What makes you think that working in a foreign country will be any easier? you will be away from friends and family, and potentialy have to deal with a foreign language too. Ive worked abroad and its far from easy if you are on your own and dont have anyone relying on you, as you do.
I really think you're gona struggle but I wish you all the best with your search.Live each day like its your last because one day you'll be right0 -
I agree with Phatbear finding work abroad will be very hard just now.
I know in Malaysia here they are not renewing some foreigners work visas because someone local should be able to do the job. Unemployment is high everywhere just now.
Having to accomodate a one year old as well would make it even harder. What happens if the wee one is sick and you are unable to go to work? You will really struggle if you have no finances behind you will get yourself in a pickle.
Take it from me as well Its hard ! Being away from family friends.Getting used to different cultures customs and foods .I have my hubby here and financially security and get fed up at times. Everyone says it must be great going to all the different places but once the novelty of a new place wears off.You are just back to a normal routine just like you were at home.
You dont say whether you work at home. If not,why not try and find a wee job at home.It would take you out the house a bit.
I think you need to have a really good talk to someone and get to the root of your depression before making any big decisions. Running away does not always help.

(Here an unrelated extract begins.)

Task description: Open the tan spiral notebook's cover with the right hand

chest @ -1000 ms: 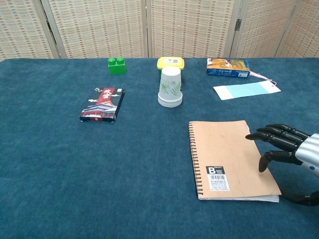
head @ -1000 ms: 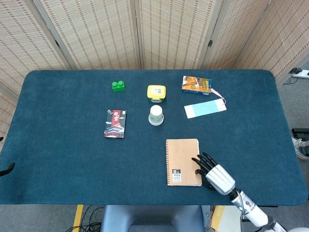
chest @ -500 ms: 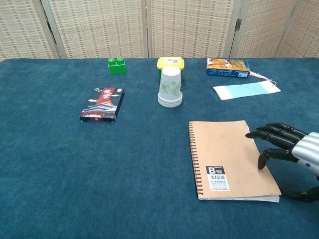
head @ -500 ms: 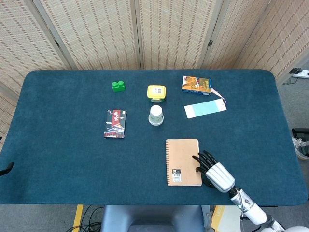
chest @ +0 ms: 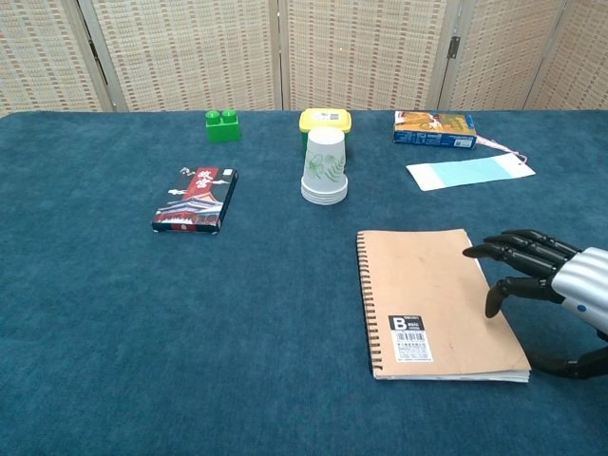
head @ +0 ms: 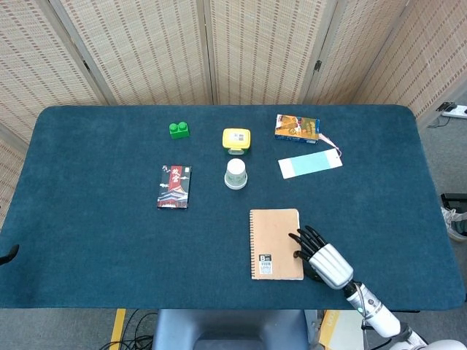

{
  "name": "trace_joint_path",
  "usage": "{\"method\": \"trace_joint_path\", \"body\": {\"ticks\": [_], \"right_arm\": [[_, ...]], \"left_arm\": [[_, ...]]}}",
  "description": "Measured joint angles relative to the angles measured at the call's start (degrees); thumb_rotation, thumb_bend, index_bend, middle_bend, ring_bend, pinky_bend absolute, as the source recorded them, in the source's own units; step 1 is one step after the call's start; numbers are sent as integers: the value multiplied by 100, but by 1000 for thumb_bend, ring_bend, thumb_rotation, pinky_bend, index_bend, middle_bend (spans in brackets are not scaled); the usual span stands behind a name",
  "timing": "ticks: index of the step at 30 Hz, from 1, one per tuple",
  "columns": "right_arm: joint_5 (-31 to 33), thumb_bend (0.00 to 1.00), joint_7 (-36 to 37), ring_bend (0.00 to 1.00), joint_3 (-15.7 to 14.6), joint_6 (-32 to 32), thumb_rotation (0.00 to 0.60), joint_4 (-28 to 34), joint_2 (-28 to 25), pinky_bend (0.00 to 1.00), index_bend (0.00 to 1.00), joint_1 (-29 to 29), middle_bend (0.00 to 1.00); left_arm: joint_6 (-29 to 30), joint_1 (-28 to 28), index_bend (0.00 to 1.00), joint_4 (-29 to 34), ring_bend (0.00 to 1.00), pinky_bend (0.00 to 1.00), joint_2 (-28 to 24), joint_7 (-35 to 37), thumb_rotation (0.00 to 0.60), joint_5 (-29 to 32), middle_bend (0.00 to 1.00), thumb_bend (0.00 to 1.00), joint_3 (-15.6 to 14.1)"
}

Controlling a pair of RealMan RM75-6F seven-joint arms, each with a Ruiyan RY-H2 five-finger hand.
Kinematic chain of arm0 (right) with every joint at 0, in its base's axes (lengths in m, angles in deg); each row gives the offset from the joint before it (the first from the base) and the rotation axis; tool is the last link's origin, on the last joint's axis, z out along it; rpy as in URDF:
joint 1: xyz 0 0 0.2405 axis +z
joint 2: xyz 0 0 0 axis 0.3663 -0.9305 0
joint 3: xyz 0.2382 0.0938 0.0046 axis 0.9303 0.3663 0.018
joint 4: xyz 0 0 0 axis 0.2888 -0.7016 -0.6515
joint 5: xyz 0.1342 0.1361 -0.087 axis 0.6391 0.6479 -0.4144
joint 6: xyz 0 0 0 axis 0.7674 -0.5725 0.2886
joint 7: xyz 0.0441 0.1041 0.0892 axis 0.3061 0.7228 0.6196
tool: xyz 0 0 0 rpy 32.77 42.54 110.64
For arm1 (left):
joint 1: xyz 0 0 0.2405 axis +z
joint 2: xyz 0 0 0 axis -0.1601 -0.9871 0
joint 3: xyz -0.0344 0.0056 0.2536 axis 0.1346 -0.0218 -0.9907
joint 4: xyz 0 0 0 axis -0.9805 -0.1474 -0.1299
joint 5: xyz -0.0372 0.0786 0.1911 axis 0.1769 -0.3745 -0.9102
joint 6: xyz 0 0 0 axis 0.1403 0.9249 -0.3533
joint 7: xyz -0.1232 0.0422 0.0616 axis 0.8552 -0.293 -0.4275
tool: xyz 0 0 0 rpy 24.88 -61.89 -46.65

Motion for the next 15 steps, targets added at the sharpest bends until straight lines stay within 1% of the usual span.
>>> {"method": "trace_joint_path", "body": {"ticks": [15], "right_arm": [[49, 302, -3, 0, -35, 94, 600, 77, -16, 0, 386, 71, 112]], "left_arm": [[-2, 2, 133, -10, 78, 170, 1, -37, 600, 46, 84, 275, 16]]}}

You don't seem to be including your hubby in all of this. I think you need to let him know what you are feeling and thinking. Maybe your marraige is the root of the problem I dont know. Maybe your hubby would like a change as well and you might be able to look for something as a family.
I know its not the advice you were looking for but please think long and hard before making any rash decisions. if you want to talk to a stranger PM me and rant away.0 -
You can do working holidays in Australia, New Zealand and Canada (amongst other places). However, I'm not sure what the situation is with regards to dependants - I suspect you cannot get the visa if you are bringing children, but perhaps look into it. Or you can work anywhere in the EU without needing a visa, but you'll need to speak the language.
Generally the type of work people do on working holidays is bar work, seasonal work, maybe admin, etc. None of which would be suitable if you have a child, as you wouldn't make enough to cover childcare. Au pair work is an interesting idea; if there was a way of setting up a placement in advance and it was one they were happy for you to bring your child, then perhaps it is feasible.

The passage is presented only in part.